Greggs announced their full year results on 4 March, which confirmed their trading update (commented on here). Total sales were up 5.5% to £804.0m (excluding the impact of accounting for a
53rd week in 2014 sales grew by 3.9%) and own shop
like-for-like sales were up 4.5%.
Pre-tax profit excluding exceptional items (mainly redundancies and shop closure costs) was
up 41.2% to £58.3m and reported pre-tax was £49.6m an increase of 48.6%. Adjusted EPS
increased by 41.8% to £43.4p and reported EPS rose by 54% to 36.8p.
A final
dividend of 16.0p per share was declared, making 22p for the year an increase
of 12.8% and covered 1.67x by earnings, which equates to the company retaining just over 40% of its earnings. This follows a freezing of the dividend in 2013, so is a welcome return to dividend increases. The management have also stated that they have capacity to return up to £10m to shareholders in the first half of this year and so will resume a share buy back programme. A buy-back is a poor use of funds, especially with the current share price at over 4x book value.
Free cash flow (FCF) was strong at £51.3m compared to £23.9m last year and was sufficient to pay the dividends of £19.6m and increase net cash by £29m to £53.6m. The net cash position was flattered by £6.4m of profit share commitments, that previously would have been paid in the reporting year, but will not be paid until March 2015. The company intends to run with a net cash position for the foreseeable future, due to the leasehold nature of the store portfolio.
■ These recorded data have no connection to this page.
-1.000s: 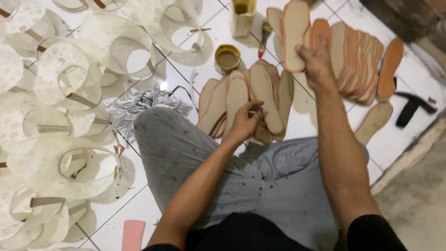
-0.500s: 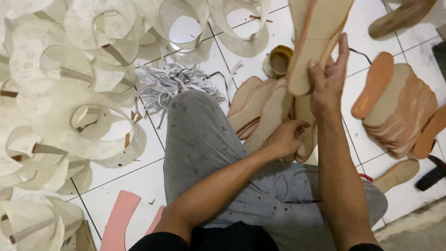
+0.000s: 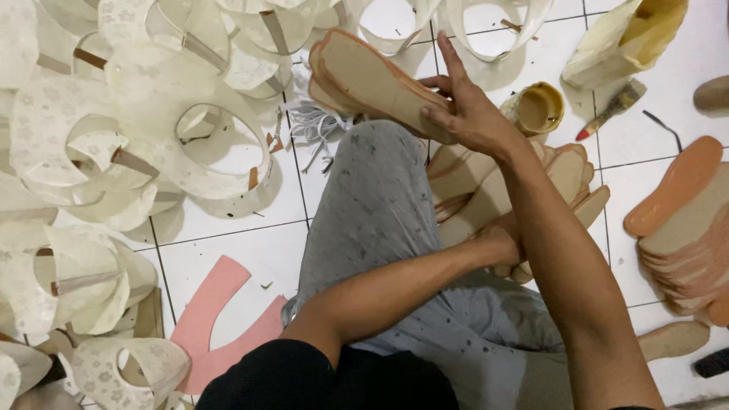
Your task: The person sits on the workshop floor and pairs sandal soles and insoles one at a time, matching a tan top sole with a beige insole and stacking the matched pairs into piles beside them. They work through a large pile of loose soles spread on the floor, building up stacks of completed pairs.
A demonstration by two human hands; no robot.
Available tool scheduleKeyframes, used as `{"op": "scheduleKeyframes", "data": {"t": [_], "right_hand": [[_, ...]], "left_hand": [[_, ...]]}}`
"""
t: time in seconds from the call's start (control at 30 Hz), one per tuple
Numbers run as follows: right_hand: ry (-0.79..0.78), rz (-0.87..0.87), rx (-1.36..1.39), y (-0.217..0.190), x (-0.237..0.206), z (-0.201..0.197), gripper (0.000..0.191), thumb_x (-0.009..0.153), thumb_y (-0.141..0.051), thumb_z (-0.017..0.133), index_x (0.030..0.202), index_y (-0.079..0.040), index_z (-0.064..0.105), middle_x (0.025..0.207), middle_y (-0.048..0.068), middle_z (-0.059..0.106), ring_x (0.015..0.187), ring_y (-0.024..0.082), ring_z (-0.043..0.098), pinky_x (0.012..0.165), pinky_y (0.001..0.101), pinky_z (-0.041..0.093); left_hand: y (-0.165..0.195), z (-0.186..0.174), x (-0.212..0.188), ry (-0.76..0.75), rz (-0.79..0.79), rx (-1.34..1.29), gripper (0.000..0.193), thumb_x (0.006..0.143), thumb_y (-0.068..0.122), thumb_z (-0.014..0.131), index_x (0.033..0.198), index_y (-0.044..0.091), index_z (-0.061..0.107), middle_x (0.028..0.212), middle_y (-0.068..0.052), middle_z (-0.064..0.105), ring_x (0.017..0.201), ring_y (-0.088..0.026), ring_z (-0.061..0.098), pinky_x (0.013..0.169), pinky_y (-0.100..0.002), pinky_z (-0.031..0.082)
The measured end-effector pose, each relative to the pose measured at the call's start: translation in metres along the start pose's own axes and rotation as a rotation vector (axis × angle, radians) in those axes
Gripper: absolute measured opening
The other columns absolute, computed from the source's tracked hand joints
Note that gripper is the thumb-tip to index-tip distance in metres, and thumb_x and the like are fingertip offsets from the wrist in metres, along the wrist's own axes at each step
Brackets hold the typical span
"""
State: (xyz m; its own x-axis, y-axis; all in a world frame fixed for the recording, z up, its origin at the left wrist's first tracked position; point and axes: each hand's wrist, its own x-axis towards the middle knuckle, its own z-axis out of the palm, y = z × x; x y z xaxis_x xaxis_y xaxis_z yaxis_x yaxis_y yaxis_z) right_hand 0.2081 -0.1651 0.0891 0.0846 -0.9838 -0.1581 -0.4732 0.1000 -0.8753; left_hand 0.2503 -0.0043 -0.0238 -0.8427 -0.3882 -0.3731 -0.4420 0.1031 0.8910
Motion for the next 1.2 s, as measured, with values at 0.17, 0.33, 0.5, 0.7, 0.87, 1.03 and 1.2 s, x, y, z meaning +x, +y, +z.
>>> {"op": "scheduleKeyframes", "data": {"t": [0.17, 0.33, 0.5, 0.7, 0.87, 1.03, 1.2], "right_hand": [[0.207, -0.116, -0.292, -0.003, -0.002, 0.011, 0.092, 0.100, -0.011, 0.075, 0.167, -0.012, 0.012, 0.144, 0.024, 0.060, 0.126, 0.036, 0.061, 0.104, 0.0464, 0.049], [0.509, -0.224, -0.201, 0.022, -0.092, 0.009, 0.068, 0.106, 0.003, 0.067, 0.165, -0.009, 0.036, 0.140, 0.018, 0.066, 0.123, 0.027, 0.066, 0.107, 0.0395, 0.055], [0.961, -0.039, -0.026, 0.064, -0.220, 0.015, 0.044, 0.114, 0.009, 0.056, 0.155, 0.001, 0.043, 0.122, 0.014, 0.065, 0.109, 0.017, 0.065, 0.098, 0.0297, 0.056], [1.391, 0.301, 0.187, 0.151, -0.304, 0.060, 0.043, 0.102, 0.012, 0.046, 0.143, 0.003, 0.055, 0.107, 0.010, 0.068, 0.082, 0.013, 0.063, 0.074, 0.0285, 0.058], [1.384, 0.287, 0.220, 0.166, -0.297, 0.057, 0.041, 0.100, 0.011, 0.046, 0.138, 0.003, 0.060, 0.104, 0.009, 0.069, 0.079, 0.011, 0.063, 0.071, 0.0256, 0.055], [1.312, 0.306, 0.440, 0.158, -0.268, 0.062, 0.035, 0.098, 0.007, 0.051, 0.131, 0.002, 0.063, 0.101, 0.008, 0.068, 0.075, 0.010, 0.063, 0.068, 0.0253, 0.056], [1.328, 0.295, 0.575, 0.169, -0.269, 0.065, 0.033, 0.100, 0.005, 0.052, 0.131, 0.001, 0.064, 0.100, 0.007, 0.069, 0.074, 0.010, 0.062, 0.067, 0.0249, 0.055]], "left_hand": [[0.000, 0.000, -0.003, -0.037, 0.004, 0.019, 0.035, 0.087, 0.017, 0.062, 0.118, 0.004, 0.070, 0.111, -0.023, 0.073, 0.104, -0.040, 0.070, 0.090, -0.049, 0.054], [0.002, 0.001, 0.002, -0.035, 0.042, 0.047, 0.036, 0.086, 0.016, 0.060, 0.119, 0.005, 0.070, 0.112, -0.023, 0.074, 0.107, -0.039, 0.070, 0.091, -0.049, 0.055], [-0.004, 0.001, 0.005, 0.128, 0.215, 0.050, 0.042, 0.081, 0.010, 0.059, 0.121, 0.007, 0.070, 0.112, -0.022, 0.073, 0.109, -0.039, 0.068, 0.093, -0.050, 0.053], [-0.021, -0.002, 0.008, 0.215, 0.334, 0.126, 0.033, 0.086, 0.010, 0.058, 0.116, 0.008, 0.072, 0.106, -0.019, 0.073, 0.103, -0.037, 0.068, 0.091, -0.048, 0.054], [-0.024, -0.015, -0.006, 0.135, 0.331, 0.120, 0.032, 0.087, 0.018, 0.068, 0.117, 0.008, 0.071, 0.104, -0.016, 0.074, 0.099, -0.034, 0.070, 0.088, -0.045, 0.055], [-0.016, -0.044, -0.025, 0.029, 0.387, 0.052, 0.036, 0.091, 0.009, 0.064, 0.126, 0.006, 0.068, 0.107, -0.016, 0.074, 0.098, -0.030, 0.072, 0.088, -0.040, 0.057], [0.049, -0.061, -0.082, -0.035, 0.484, -0.237, 0.038, 0.097, 0.004, 0.059, 0.135, 0.003, 0.062, 0.119, -0.013, 0.073, 0.109, -0.021, 0.071, 0.096, -0.034, 0.058]]}}
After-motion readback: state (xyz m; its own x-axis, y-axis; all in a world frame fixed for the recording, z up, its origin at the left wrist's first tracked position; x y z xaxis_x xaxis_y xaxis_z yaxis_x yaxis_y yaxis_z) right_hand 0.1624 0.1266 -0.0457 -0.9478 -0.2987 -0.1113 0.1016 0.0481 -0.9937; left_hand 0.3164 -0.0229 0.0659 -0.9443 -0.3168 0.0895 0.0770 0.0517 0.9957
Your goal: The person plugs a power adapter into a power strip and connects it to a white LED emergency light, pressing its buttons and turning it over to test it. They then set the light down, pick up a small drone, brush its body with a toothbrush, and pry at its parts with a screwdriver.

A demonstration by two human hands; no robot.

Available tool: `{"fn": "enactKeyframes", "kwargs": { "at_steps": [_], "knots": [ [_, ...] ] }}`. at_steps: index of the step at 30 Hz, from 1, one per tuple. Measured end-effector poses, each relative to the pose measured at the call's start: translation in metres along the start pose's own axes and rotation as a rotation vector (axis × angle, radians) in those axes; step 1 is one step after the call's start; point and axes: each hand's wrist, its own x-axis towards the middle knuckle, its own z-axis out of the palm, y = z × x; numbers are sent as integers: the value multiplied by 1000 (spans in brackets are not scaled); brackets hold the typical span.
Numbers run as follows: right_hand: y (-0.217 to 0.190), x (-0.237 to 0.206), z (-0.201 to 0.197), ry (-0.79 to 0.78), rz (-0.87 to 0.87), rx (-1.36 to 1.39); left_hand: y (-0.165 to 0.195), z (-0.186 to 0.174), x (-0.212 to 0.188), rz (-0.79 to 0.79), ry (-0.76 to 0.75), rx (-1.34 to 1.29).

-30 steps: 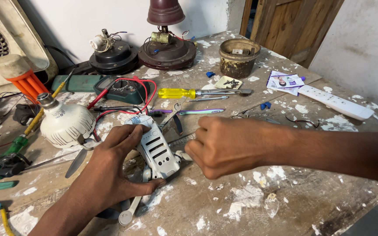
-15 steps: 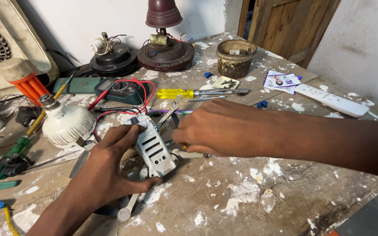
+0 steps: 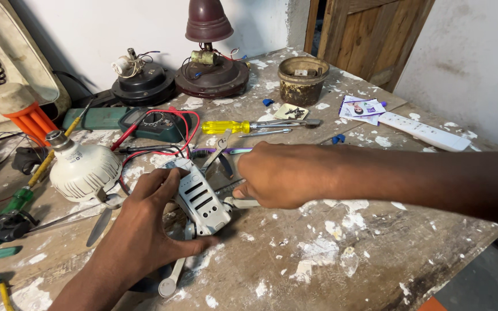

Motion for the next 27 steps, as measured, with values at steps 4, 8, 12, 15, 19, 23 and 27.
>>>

With respect to the current year management have stated that "...Overall we are confident of
delivering a further year of good growth and progress against our strategic
plan in 2015..."
These were a very good set of results and met expectations that had been increasing during the year. Greggs' ROCE is over 19% and their 3 year average FCF return on capital was 14.5% compared to their weighted average cost of capital of just over 8%.
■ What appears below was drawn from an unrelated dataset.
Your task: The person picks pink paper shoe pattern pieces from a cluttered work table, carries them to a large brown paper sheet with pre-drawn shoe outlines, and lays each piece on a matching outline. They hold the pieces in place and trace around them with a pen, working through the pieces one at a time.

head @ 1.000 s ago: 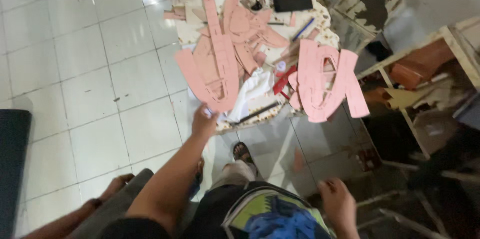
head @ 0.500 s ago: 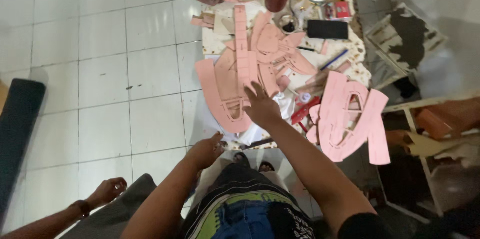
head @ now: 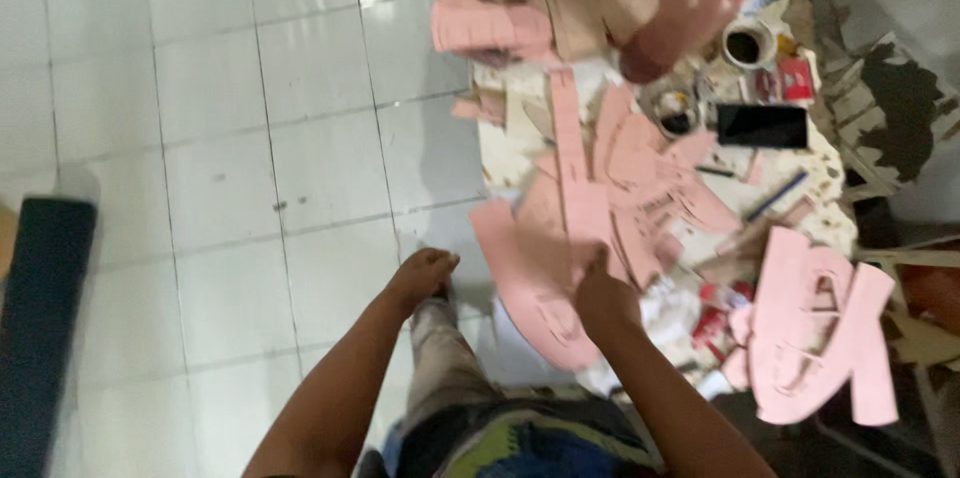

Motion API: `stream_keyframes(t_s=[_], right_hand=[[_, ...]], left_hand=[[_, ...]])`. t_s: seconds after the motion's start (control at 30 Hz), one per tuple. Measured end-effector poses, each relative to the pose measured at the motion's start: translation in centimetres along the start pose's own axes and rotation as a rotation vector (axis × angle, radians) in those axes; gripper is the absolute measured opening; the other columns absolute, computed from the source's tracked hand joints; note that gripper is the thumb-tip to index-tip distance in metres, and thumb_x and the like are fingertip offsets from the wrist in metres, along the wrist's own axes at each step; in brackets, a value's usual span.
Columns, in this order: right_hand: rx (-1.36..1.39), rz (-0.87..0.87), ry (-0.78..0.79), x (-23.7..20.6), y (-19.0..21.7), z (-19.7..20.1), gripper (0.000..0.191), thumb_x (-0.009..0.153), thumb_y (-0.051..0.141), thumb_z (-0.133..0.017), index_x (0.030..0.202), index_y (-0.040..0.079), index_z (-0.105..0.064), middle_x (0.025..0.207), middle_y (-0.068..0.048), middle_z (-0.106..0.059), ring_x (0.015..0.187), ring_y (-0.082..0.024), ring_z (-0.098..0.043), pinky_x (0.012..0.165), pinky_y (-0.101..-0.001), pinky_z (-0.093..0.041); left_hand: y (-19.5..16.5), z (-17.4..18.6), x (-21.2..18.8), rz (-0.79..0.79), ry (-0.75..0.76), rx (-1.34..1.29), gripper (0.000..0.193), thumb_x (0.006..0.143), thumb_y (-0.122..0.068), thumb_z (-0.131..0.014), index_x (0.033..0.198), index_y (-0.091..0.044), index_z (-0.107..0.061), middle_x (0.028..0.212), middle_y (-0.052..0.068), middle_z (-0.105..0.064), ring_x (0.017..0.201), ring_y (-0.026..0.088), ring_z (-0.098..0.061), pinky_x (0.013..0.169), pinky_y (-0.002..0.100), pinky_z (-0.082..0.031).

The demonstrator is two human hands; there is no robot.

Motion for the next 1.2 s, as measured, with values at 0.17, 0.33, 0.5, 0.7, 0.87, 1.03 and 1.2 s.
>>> stream_keyframes(t_s=[0.17,0.33,0.5,0.7,0.87,1.03,1.2], right_hand=[[-0.077,-0.044,0.234,-0.2,-0.2,0.2,0.072,0.095,0.033,-0.06,0.152,0.0,-0.029,0.169,-0.026,-0.011,0.09,-0.028,-0.075,0.072,-0.0408,-0.061],[-0.017,-0.093,0.116,-0.7,0.1,0.8,0.08,0.091,0.05,-0.063,0.154,0.013,-0.031,0.171,-0.008,-0.004,0.103,-0.033,-0.071,0.079,-0.0393,-0.061],[0.115,-0.245,0.337,0.0,1.6,1.5,0.084,0.094,0.046,-0.064,0.157,0.012,-0.021,0.173,-0.007,0.007,0.099,-0.024,-0.073,0.081,-0.0376,-0.062],[0.164,-0.327,0.399,-0.5,2.6,2.3,0.076,0.097,0.029,-0.061,0.16,0.01,-0.021,0.173,-0.003,0.004,0.093,-0.027,-0.075,0.076,-0.0416,-0.063],[0.236,-0.347,0.256,-0.6,2.5,1.5,0.068,0.092,0.011,-0.057,0.155,0.012,-0.031,0.162,-0.007,-0.034,0.087,-0.03,-0.076,0.071,-0.0464,-0.062],[0.426,-0.646,0.356,0.7,2.2,2.6,0.066,0.099,0.025,-0.056,0.161,0.024,-0.034,0.116,-0.014,-0.073,0.095,-0.032,-0.075,0.079,-0.0462,-0.062],[0.394,-0.76,-0.264,4.3,4.1,6.7,0.048,0.08,0.034,-0.069,0.122,0.01,-0.066,0.127,-0.016,-0.069,0.109,-0.035,-0.072,0.092,-0.0449,-0.058]], left_hand=[[-10.8,5.3,8.3,-0.271,-0.209,-0.009,0.058,0.093,-0.036,-0.073,0.133,0.002,-0.056,0.095,0.008,-0.069,0.083,0.016,-0.061,0.072,0.03,-0.052],[-21.7,7.4,16.1,-0.382,-0.158,-0.374,0.054,0.091,-0.03,-0.072,0.134,-0.002,-0.055,0.099,0.001,-0.068,0.078,0.011,-0.058,0.064,0.028,-0.047],[-28.1,7.9,19.3,-0.564,-0.165,-0.33,0.059,0.098,-0.033,-0.074,0.136,0.012,-0.065,0.118,0.018,-0.072,0.098,0.023,-0.065,0.08,0.038,-0.054],[-30.4,6.7,19.3,-0.688,-0.477,0.838,0.092,0.082,-0.041,-0.083,0.158,-0.022,-0.034,0.16,0.022,-0.033,0.146,0.041,-0.032,0.111,0.061,-0.033],[-33.5,2.8,22.7,-0.86,-0.296,0.96,0.103,0.072,-0.042,-0.09,0.156,-0.029,-0.031,0.155,0.027,-0.029,0.14,0.047,-0.033,0.108,0.062,-0.033],[-38.4,0.2,29.3,-0.735,-0.116,1.098,0.101,0.074,-0.03,-0.084,0.161,-0.033,-0.032,0.154,0.021,-0.036,0.128,0.045,-0.048,0.103,0.06,-0.044],[-41.3,2.8,34.4,-1.128,-0.06,1.188,0.091,0.065,-0.026,-0.09,0.146,-0.027,-0.049,0.148,0.023,-0.038,0.133,0.046,-0.045,0.099,0.062,-0.043]])
Point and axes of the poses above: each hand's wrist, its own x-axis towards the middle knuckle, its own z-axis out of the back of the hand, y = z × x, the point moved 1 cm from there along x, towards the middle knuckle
With a share price today of 1004p they are rated at 21.4x this year's earnings and have a prospective yield of 2.4%. So while the shares may be perceived to be fully valued for now, on a longer view, using a discounted cash flow basis, if management could grow FCF by 7% pa for the next 10 years and we assume 3% growth after this in perpetuity, then the intrinsic value of the business is 1375p discounting it by its 8.2% cost of equity; which would imply a safety margin of 37% at today's price.